October 9, 2017

Anti-Violence Work, Performance Studies and Experimental Pedagogy

Category: Equity
T.L. Cowan quote with picture of protest sign

This post concludes the series that DML Central has been running based on interviews with members of the development team for the Center for Solutions to Online Violence by focusing on T. L. Cowan of the University of Toronto, who describes herself as a “writer, performer, activist, and professor” committed to anti-violence work.

Cowan described how she “worked as an anti-violence feminist activist with different community organizations throughout the 90s, which were bricks and mortar centers” and completed “anti-violence training as an undergraduate student.” She also participated “in street-based activism and women’s shelter-based activism and became especially focused on feminist analysis and activism that works to end violence that targets trans women and sex workers.”

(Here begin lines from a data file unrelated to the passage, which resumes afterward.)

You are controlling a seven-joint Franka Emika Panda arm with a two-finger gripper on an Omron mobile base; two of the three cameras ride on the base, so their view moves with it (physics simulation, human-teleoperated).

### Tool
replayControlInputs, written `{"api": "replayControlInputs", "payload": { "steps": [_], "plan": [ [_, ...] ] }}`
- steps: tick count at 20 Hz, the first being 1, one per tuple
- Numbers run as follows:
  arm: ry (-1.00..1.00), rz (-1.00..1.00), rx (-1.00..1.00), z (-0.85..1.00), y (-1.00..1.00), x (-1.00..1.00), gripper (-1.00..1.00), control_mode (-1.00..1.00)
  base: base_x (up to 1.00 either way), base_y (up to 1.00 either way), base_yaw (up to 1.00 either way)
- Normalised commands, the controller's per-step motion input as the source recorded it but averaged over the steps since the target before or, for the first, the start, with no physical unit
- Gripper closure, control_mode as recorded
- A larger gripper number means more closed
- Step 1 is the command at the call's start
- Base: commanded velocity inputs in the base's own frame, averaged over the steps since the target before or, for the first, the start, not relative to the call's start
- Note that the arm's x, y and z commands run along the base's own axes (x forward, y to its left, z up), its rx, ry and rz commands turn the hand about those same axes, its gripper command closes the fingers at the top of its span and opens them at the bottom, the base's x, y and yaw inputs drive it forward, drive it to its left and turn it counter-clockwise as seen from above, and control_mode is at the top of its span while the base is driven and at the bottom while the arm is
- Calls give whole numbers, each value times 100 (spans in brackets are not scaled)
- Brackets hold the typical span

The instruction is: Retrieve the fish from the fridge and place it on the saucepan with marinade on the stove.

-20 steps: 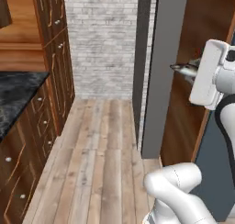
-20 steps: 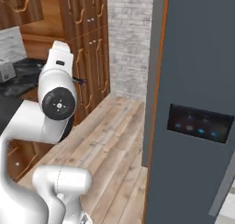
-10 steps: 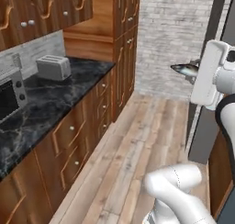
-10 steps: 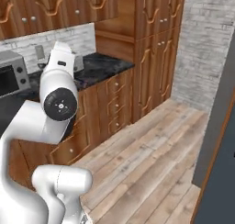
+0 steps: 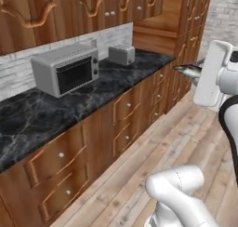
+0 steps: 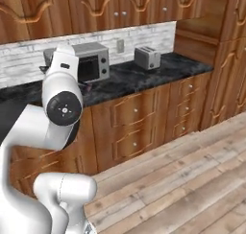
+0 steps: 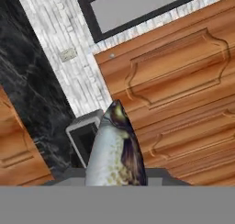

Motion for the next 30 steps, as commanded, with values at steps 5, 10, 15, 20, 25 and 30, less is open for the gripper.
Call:
{"api": "replayControlInputs", "payload": {
  "steps": [5,10,15,20,25,30],
  "plan": [
    [0,0,0,0,0,0,100,100,-97,26,48],
    [0,0,0,0,0,0,100,100,-61,47,41],
    [0,0,0,0,0,0,100,100,-6,64,31],
    [0,0,0,0,0,0,100,100,3,78,23],
    [0,0,0,0,0,0,100,100,0,89,18],
    [0,0,0,0,0,0,100,100,0,94,17]
  ]
}}
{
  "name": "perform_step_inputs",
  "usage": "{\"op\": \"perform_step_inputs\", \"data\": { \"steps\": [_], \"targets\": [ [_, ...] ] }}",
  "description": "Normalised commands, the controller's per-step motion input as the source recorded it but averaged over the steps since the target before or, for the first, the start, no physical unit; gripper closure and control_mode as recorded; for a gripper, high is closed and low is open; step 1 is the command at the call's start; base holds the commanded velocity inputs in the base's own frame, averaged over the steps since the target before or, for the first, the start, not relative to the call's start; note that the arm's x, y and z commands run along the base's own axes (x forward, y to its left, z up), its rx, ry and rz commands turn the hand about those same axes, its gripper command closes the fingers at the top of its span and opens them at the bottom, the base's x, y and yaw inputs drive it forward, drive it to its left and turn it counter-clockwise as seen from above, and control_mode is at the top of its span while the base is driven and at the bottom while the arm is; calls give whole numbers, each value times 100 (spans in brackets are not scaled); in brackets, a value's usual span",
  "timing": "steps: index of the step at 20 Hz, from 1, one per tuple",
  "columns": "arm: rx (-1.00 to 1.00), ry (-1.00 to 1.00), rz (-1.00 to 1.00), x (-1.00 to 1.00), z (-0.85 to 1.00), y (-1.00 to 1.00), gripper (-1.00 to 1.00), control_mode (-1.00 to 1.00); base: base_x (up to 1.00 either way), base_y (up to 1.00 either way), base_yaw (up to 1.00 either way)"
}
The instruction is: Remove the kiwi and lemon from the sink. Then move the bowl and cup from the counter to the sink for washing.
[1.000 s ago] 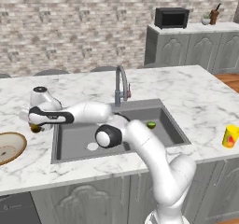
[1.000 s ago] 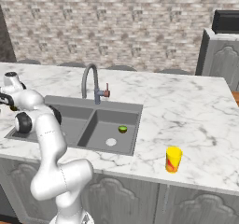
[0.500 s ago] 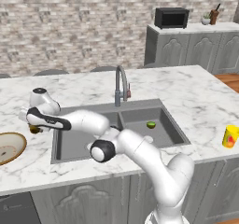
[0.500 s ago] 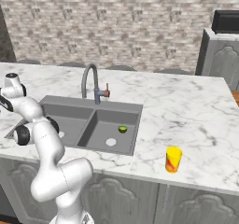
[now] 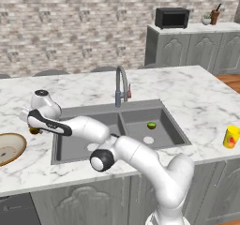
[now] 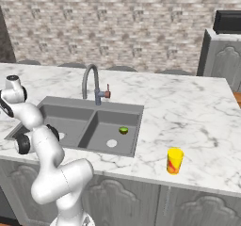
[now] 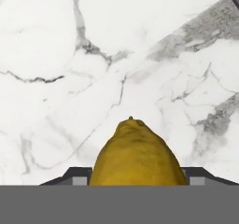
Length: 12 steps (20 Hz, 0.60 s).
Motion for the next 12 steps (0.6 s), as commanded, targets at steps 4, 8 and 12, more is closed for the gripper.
{"op": "perform_step_inputs", "data": {
  "steps": [4,8,12],
  "targets": [
    [-7,11,-1,9,-5,7,-100,-100,0,0,0],
    [-8,11,0,6,0,5,-100,-100,0,0,0],
    [-9,6,0,4,6,1,-100,-100,0,0,0]
  ]
}}
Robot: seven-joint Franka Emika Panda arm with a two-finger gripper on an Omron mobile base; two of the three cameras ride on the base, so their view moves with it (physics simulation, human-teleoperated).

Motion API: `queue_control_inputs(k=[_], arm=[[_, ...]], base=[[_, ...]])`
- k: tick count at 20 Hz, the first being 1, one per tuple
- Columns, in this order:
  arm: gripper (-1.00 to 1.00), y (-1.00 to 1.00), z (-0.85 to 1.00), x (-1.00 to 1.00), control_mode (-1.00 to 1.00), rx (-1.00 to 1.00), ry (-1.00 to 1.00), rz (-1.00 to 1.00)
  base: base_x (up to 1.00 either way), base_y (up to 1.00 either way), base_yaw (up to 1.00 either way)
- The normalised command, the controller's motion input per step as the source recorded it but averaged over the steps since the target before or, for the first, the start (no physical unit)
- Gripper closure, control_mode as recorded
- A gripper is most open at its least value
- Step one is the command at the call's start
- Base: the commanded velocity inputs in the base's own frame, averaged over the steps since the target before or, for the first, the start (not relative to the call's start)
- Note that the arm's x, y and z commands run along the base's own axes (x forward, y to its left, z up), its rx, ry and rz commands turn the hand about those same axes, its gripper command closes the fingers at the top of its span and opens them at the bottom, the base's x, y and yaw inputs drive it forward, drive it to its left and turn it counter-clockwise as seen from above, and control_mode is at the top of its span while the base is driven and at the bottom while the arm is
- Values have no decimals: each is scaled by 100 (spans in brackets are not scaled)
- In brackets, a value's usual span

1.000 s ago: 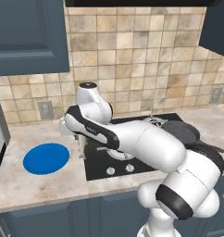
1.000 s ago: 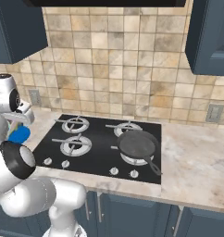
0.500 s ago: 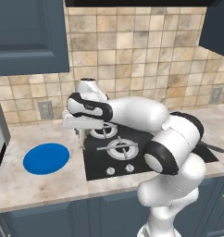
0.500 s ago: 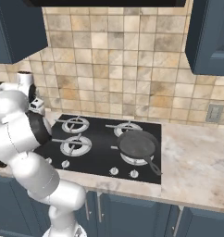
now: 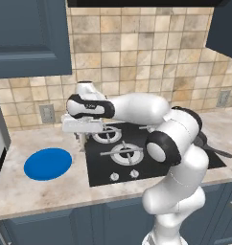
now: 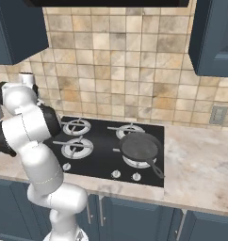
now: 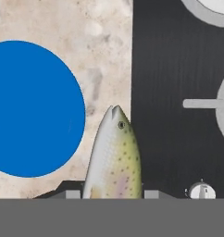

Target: Place the fish on the plate and place the eggplant on the same plate.

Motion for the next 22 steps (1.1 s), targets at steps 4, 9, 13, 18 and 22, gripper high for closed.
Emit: queue_control_inputs(k=[4,9,13,18,22], arm=[[100,23,-36,0,-100,0,0,2],[100,38,-14,0,-100,0,0,6],[100,45,-3,1,-100,0,0,6],[100,51,-1,0,-100,0,1,1],[100,52,-13,0,-100,0,0,0]], base=[[0,0,0],[0,0,0],[0,0,0],[0,0,0],[0,0,0]])
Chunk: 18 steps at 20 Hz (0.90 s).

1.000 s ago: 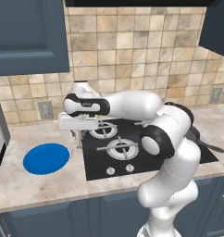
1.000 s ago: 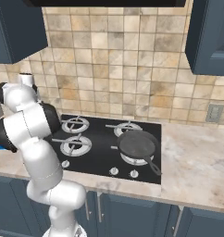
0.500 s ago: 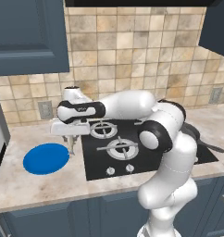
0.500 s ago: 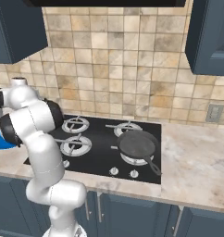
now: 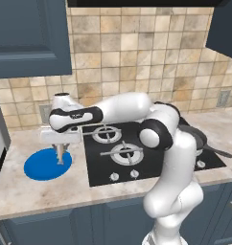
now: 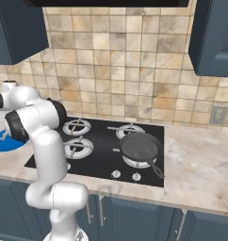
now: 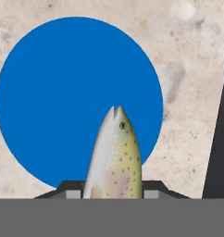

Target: Place the fish on the plate and place the eggplant on the same plate.

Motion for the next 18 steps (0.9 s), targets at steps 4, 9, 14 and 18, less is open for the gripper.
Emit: queue_control_inputs(k=[4,9,14,18], arm=[[100,25,-19,7,-100,0,0,-3],[100,3,-17,2,-100,0,2,-6],[100,0,-37,1,-100,0,2,-4],[100,0,-46,1,-100,0,3,-4]], base=[[0,0,0],[0,0,0],[0,0,0],[0,0,0]])
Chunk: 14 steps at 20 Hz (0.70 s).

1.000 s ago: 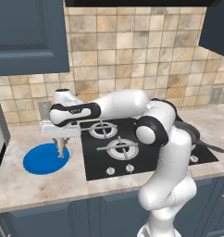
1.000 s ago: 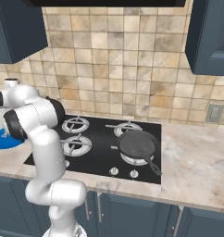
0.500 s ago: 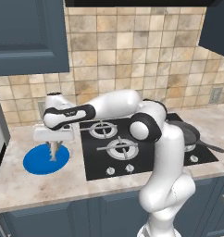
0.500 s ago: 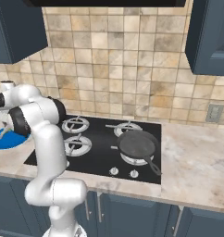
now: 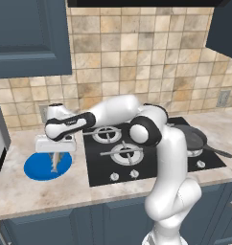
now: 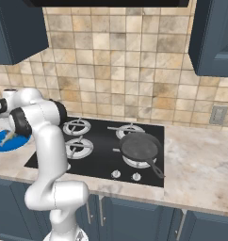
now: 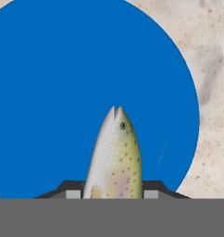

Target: Place the fish on the plate and place the eggplant on the same plate.

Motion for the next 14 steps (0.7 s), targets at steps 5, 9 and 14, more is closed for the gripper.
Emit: queue_control_inputs(k=[5,9,14], arm=[[100,1,-19,0,-100,0,1,-2],[100,15,0,1,-100,0,0,-1],[100,47,0,5,-100,-1,0,-6]], base=[[0,0,0],[0,0,0],[0,0,0]])
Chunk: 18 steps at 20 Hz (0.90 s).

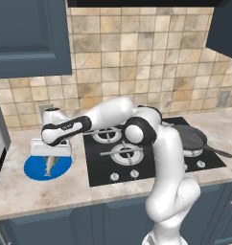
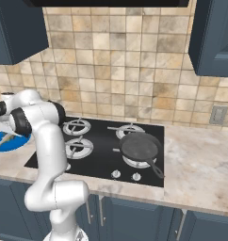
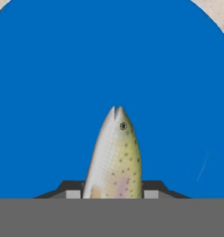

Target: Place the fish on the plate and place the eggplant on the same plate.

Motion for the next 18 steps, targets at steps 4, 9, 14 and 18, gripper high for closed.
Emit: queue_control_inputs(k=[4,9,14,18], arm=[[100,28,0,14,-100,-1,0,-6],[100,1,-2,15,-100,-2,0,-1],[100,0,-5,2,-100,0,2,-1],[-100,0,0,0,-100,0,0,0]], base=[[0,0,0],[0,0,0],[0,0,0],[0,0,0]])
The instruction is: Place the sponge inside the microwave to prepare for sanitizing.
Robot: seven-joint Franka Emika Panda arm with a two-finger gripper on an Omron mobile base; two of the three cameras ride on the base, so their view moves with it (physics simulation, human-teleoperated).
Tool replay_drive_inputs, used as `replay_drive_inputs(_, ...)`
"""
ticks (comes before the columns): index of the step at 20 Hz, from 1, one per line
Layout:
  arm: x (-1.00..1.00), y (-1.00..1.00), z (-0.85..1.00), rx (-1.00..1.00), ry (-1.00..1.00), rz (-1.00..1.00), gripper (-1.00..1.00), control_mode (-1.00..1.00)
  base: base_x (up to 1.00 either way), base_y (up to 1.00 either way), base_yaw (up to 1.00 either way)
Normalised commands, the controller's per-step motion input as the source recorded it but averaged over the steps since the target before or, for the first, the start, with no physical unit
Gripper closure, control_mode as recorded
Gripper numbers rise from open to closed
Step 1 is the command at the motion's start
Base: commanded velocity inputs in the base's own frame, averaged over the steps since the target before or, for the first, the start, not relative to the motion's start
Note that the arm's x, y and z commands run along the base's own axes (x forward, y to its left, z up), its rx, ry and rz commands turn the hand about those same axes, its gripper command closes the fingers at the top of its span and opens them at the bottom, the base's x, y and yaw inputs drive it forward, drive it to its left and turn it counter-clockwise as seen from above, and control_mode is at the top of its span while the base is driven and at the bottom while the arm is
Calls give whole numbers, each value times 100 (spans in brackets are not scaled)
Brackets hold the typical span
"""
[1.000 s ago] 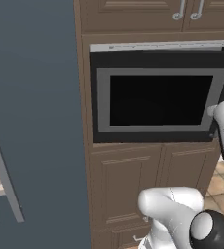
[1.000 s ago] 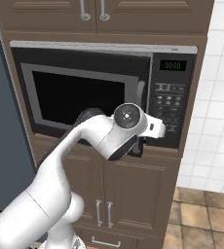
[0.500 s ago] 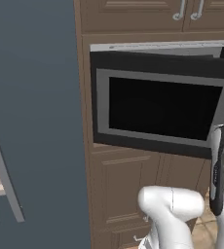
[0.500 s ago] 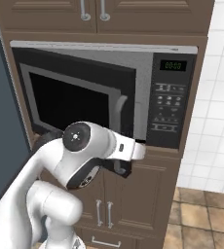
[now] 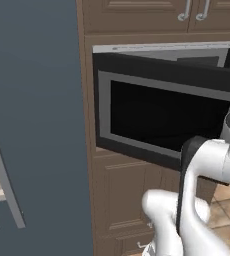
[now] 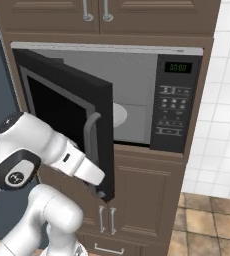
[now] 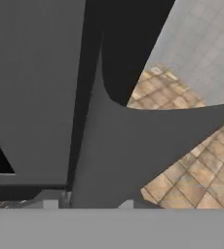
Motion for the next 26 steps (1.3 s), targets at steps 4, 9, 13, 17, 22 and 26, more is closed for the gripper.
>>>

Within the context of her graduate studies, Cowan explained that she realized that her history of anti-violence activism intersected with the kinds of ethical practices she was trying to put to use in her research: “as a performance studies scholar, one of the things I realized early on was that the advent of YouTube and MySpace was changing my field.” Instead of only having access to “a live show or certified copy,” cell phones could broadcast content without “consent and permission” and often “without the performer knowing.” In thinking through how performance studies, anti-violence work, and digital culture might be related, she was impressed by the usefulness of tools like the CSOV’s “power and control wheel,” developed by the Alchemists, or Mikki Kendall’s graphic story Paths as ways to think broadly about ethics, and pedagogies, including those ethics of scholars and teachers. “We need to think about mitigating harm to those deeply invested” in online self-publishing.

When asked about future challenges for the CSOV Cowan responded pragmatically by focusing on challenges of the present as they might be reflected in the past. “One of the biggest challenges is something that has always been a challenge in the feminist anti-violence movement is the belief that anyone targeted could somehow govern themselves more effectively to avoid problems. Like ‘rape crisis centers and women’s shelters,’ the CSOV is designed ‘to give women and nonbinary people tools to protect themselves and fight back while simultaneously defending the principle that we should be able to be vulnerable in public and not be the attacked.’ ”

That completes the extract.